The Commonwealth Bank of Australia (CBA) and the Australia and New Zealand Banking Group (ANZ) have agreed to change the way they distribute self-managed superannuation funds (SMSFs) - one of the main wrappers for structured products in Australia, to their customers.

The Australian Securities and Investments Commission (Asic) has accepted court enforceable undertakings from the two banks after an investigation found a common practice of offering those products to customers at the conclusion of a fact-finding process about customers' overall banking arrangements. CBA and ANZ have been also asked to each make an AUD$1.25 million community benefit payment.

According to the regulator, both banks failed to address conflicts of interest regarding their financial advice processes because the proximity between the fact-finding process and the discussion about the products was leading CBA staff and ANZ staff to provide personal advice to customers about their superannuation. Branch staff for both CBA and ANZ were only authorised to provide general advice about the CBA Essential Super and ANZ's Smart Choice Super.

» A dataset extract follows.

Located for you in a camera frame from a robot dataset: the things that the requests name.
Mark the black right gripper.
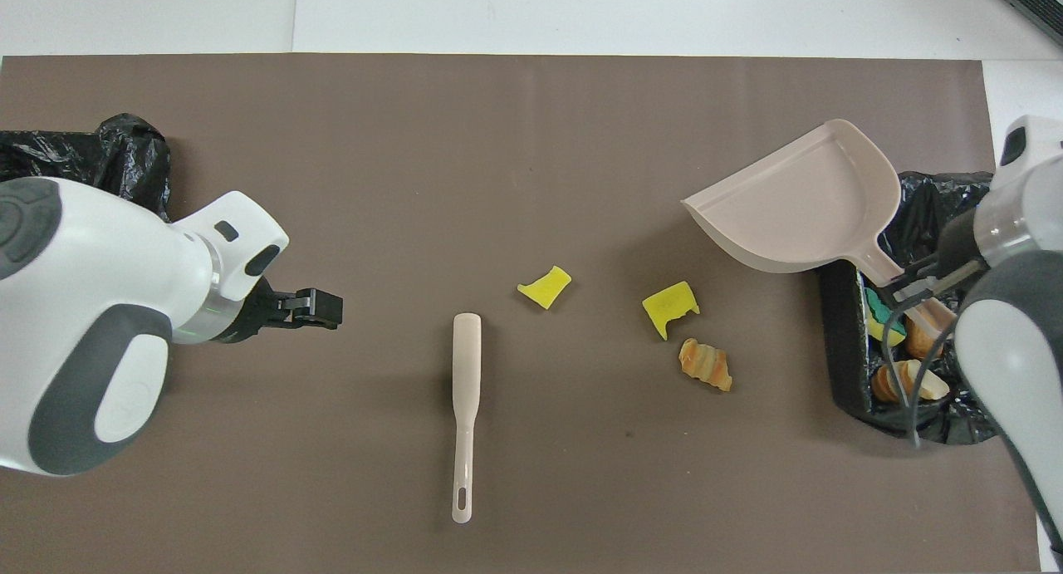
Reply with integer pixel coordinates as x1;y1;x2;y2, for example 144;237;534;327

Under the current regulatory guidelines, stricter consumer protection laws apply to financial services licensees when their representatives give personal advice about complex financial products such as superannuation than when they provide general advice about those products. This includes the requirement, with personal advice, to give a customer a 'statement of advice' and to act in the customer's best interests. People who give personal advice about complex products are also required to meet higher training standards, stated the regulator.

Asic was concerned that customers may have thought, due to the proximity of the fact-finding process to the offer of the products, that the bank's branch staff were considering risks specific to the customer when this was not the case.

Following the court decision prevents CBA from distributing Essential Super in conjunction with a Financial Health Check and ANZ from distributing Smart Choice Super in conjunction with an A-Z Review. CBA chose to suspend the distribution of Essential Super in CBA branches in October 2017.

'ASIC will continue to proactively monitor how complex financial products such as superannuation are sold,' said Asic's deputy chair Peter Kell, adding that the regulator's actions underline the importance for financial services licensees to ensure that customers understand the nature of advice they are receiving about their superannuation.

ANZ said that by 18 August, 2018 its staff members will no longer discuss ANZ Smart Choice Super 'immediately before, during, after or in conjunction with a needs-based conversation with customers'. Smart Choice Super will remain available through ANZ’s digital channels, anz.com and the ANZ app. CBA has paused all new account openings and 'will undertake a review of how Essential Super is offered and develop a revised conversation framework'.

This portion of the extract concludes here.